AUTOMOBILE
Chez Toyota à Onnaing, la chaîne est toujours à l'arrêt
samedi 18.04.2009, 04:50Dix jours de grève chez Toyota Onnaing. Une grève qui dure et se durcit. Jeudi en fin de journée, les grévistes ont décidé de bloquer les entrées du site de fabrication de la Yaris. La production s'est arrêtée. Depuis, plus aucune voiture ne sort des chaînes mais les grévistes autorisent le départ des camions chargés de Yaris.
PAR VÉRONIQUE BERTIN
Ils ne sont que 6 %, selon la direction (deux cent quatorze hier, sur les trois mille deux cents salariés de l'usine) mais ces 6 % là sont très remontés et bien décidés à ne rien lâcher. Cette grève, inédite chez Toyota, est partie de la base, des ouvriers, le vendredi 3 avril. Ils ont ensuite reçu le soutien des syndicats : FO et la CGT, la CFDT refusant d'entrer dans le mouvement car « ce n'est pas le moment ». Depuis le premier jour, les grévistes réclament le paiement à 100 % des deux semaines de chômage partiel (contre 60 % du brut actuellement) et des jours de grève. Pour les ouvriers, cela représente une perte de salaire estimée entre dix-sept et une trentaine d'euros par jour, soit entre 200 et 300 E de manque à gagner. Beaucoup trop, estiment-ils, pour des gens payés au SMIC.
Flux tendu
Jeudi, la pression sur la direction est montée d'un cran. Devant le refus d'avancer dans la négociation, les grévistes ont décidé de bloquer quatre entrées de l'usine. Plus aucun camion n'a donc pu y pénétrer. Faute de stock et notamment de roues et de sièges, la chaîne s'est vite retrouvée à l'arrêt.

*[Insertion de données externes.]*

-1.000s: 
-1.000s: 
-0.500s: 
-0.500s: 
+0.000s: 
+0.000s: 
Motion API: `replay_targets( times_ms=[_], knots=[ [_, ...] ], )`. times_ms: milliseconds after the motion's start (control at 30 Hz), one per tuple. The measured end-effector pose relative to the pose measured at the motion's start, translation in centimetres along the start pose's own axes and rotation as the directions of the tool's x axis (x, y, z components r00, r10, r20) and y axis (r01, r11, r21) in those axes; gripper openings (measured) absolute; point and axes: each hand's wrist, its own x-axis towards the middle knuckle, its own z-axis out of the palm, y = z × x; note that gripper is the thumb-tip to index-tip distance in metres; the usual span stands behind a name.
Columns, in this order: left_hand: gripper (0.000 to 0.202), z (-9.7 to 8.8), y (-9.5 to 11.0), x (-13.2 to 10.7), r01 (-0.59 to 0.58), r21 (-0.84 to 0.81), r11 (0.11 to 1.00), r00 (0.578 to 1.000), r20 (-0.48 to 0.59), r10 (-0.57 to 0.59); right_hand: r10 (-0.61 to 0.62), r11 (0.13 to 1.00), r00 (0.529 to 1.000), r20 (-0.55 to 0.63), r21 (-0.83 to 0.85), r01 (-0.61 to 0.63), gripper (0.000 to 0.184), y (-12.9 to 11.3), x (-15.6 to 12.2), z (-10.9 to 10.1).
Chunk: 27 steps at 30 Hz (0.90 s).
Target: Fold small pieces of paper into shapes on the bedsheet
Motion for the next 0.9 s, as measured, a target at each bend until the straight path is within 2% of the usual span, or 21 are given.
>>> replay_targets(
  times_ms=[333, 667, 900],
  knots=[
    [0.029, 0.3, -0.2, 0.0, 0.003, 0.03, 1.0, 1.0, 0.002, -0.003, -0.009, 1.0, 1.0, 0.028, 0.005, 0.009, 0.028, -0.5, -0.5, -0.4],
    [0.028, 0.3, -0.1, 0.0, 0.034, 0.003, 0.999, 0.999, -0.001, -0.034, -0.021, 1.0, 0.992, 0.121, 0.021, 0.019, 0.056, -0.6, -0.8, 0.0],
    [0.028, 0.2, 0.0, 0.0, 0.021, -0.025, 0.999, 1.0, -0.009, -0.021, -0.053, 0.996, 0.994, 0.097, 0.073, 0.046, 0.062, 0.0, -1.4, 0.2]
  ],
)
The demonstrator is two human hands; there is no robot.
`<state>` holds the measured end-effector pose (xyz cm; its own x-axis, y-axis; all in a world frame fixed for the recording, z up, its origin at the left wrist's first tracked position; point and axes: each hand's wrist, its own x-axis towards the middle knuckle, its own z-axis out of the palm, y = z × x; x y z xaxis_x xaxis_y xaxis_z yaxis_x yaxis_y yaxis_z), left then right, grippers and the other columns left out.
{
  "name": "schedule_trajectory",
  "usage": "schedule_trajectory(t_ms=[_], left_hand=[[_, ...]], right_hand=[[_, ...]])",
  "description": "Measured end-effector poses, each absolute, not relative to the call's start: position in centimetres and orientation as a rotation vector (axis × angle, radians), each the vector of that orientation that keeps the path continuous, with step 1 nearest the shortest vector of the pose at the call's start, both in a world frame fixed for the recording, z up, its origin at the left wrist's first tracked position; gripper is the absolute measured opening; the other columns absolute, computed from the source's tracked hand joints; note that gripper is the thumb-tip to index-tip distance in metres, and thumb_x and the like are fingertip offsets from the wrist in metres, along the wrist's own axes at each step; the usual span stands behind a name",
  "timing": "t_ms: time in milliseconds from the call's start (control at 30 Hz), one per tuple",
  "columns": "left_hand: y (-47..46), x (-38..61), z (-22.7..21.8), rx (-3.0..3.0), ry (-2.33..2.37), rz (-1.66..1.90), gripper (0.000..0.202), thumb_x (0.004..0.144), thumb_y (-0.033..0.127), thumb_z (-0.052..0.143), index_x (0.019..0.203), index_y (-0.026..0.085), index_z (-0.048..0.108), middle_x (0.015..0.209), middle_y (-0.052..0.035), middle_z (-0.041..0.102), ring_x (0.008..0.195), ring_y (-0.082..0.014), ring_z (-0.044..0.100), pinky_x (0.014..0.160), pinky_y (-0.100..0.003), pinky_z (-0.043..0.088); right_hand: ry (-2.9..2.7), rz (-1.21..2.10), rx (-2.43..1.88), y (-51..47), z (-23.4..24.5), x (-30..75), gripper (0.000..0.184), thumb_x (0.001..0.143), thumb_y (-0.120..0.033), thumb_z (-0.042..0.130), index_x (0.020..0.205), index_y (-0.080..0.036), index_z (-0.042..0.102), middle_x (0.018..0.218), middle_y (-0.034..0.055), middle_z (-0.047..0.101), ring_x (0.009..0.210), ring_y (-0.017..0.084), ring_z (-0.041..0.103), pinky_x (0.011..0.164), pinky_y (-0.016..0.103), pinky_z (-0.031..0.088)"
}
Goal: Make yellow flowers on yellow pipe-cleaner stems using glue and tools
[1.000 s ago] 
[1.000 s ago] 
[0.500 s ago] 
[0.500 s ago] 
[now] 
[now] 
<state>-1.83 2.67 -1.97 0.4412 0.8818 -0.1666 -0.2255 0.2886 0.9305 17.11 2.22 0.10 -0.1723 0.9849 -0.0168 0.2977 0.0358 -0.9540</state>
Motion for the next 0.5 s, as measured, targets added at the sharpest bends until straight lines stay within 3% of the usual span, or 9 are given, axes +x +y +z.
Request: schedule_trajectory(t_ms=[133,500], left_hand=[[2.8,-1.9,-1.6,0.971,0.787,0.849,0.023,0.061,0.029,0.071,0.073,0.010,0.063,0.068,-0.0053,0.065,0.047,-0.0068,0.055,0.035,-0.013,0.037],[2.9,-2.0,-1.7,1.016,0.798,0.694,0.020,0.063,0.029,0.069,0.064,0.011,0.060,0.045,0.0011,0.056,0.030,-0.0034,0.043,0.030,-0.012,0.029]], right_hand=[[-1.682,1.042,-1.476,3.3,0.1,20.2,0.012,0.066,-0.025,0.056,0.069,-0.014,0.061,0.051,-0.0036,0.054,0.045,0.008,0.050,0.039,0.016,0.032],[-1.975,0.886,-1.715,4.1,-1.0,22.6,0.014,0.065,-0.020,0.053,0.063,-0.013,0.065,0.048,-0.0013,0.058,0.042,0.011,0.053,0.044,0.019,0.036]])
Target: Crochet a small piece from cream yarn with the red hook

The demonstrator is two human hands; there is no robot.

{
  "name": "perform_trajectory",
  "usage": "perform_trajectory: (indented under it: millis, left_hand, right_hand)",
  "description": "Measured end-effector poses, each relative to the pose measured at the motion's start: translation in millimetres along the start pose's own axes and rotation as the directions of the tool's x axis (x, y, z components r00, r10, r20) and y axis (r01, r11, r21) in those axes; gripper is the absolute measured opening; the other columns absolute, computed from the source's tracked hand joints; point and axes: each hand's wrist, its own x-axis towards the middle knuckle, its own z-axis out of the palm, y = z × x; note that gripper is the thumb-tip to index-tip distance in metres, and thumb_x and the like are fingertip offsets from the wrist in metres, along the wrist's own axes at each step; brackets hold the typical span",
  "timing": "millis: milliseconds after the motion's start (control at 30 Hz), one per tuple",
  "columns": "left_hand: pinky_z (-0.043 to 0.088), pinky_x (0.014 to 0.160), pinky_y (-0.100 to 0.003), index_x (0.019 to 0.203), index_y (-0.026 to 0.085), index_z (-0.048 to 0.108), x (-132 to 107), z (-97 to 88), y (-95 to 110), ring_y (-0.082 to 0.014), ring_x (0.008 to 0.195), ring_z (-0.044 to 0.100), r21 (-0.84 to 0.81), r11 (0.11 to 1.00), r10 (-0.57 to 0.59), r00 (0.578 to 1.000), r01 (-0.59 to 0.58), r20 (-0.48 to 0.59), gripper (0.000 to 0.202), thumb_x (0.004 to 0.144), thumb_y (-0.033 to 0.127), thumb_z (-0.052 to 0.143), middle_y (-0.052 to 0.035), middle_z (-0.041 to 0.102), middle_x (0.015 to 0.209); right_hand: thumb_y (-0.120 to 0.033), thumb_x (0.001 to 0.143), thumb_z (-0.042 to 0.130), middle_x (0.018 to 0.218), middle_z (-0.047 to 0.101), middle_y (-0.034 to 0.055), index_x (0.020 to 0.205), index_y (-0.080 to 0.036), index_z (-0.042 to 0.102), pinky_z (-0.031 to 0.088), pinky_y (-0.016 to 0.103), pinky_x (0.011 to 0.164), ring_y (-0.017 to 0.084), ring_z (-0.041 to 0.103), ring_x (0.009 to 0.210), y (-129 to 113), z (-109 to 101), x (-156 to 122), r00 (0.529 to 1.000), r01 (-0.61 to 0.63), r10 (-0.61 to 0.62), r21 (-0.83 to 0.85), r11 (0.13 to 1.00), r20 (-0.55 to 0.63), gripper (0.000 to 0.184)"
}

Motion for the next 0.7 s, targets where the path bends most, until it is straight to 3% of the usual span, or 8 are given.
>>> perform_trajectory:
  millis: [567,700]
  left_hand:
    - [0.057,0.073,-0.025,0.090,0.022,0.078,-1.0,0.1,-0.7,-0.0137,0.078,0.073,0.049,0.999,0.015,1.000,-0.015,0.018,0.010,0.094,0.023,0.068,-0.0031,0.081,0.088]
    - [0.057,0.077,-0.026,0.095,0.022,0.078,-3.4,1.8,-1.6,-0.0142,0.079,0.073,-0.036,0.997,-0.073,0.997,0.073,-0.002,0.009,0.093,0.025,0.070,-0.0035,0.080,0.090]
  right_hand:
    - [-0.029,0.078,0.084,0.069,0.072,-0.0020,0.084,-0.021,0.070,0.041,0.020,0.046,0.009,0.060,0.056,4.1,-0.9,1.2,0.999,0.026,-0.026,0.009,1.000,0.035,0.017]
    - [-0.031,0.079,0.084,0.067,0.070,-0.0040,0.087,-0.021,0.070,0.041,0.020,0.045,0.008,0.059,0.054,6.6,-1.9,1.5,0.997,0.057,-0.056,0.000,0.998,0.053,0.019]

D'autant plus que Faurécia Somain s'est aussi trouvée bloquée jeudi soir. Plus aucune voiture n'a donc été produite depuis lors.
« Cela représente une perte de 2 500 voitures », estime le chargé de communication de Toyota, dans l'incapacité cependant de chiffrer les pertes depuis le début de la grève.
Les salariés, eux, ont fait leurs petits calculs et la sentence tombe : « Ça va leur coûter plus cher que s'ils avaient cédé à nos revendications. » Les non-grévistes ont nettoyé l'usine.
Hier, deux rounds de négociations ont eu lieu dans l'après-midi. Le comité de grève, la direction de l'usine et l'inspecteur départemental du travail se sont mis autour de la table. Des propositions sont sorties de ces réunions, dont le paiement de 75 % du brut. « Ça a bloqué sur le paiement des jours de grève », observe Éric Pecqueur, délégué CGT. Le comité de grève a présenté ces avancées - dues notamment au représentant de l'État - aux grévistes qui les ont refusées, « les jugeant insuffisantes ».
Hier la direction a lancé une procédure en référé. Le jugement du tribunal ne sera pas rendu avant lundi. Les salariés restent malgré tout déterminés. Ce week-end, l'usine Toyota d'Onnaing va donc rester bloquée et à l'arrêt. Les grévistes se sont organisés pour garder les quatre points stratégiques d'accès au site.
Pour cette première grève dure, les « Toyota » ne veulent rien lâcher. Ils sont prêts à aller « jusqu'au bout ».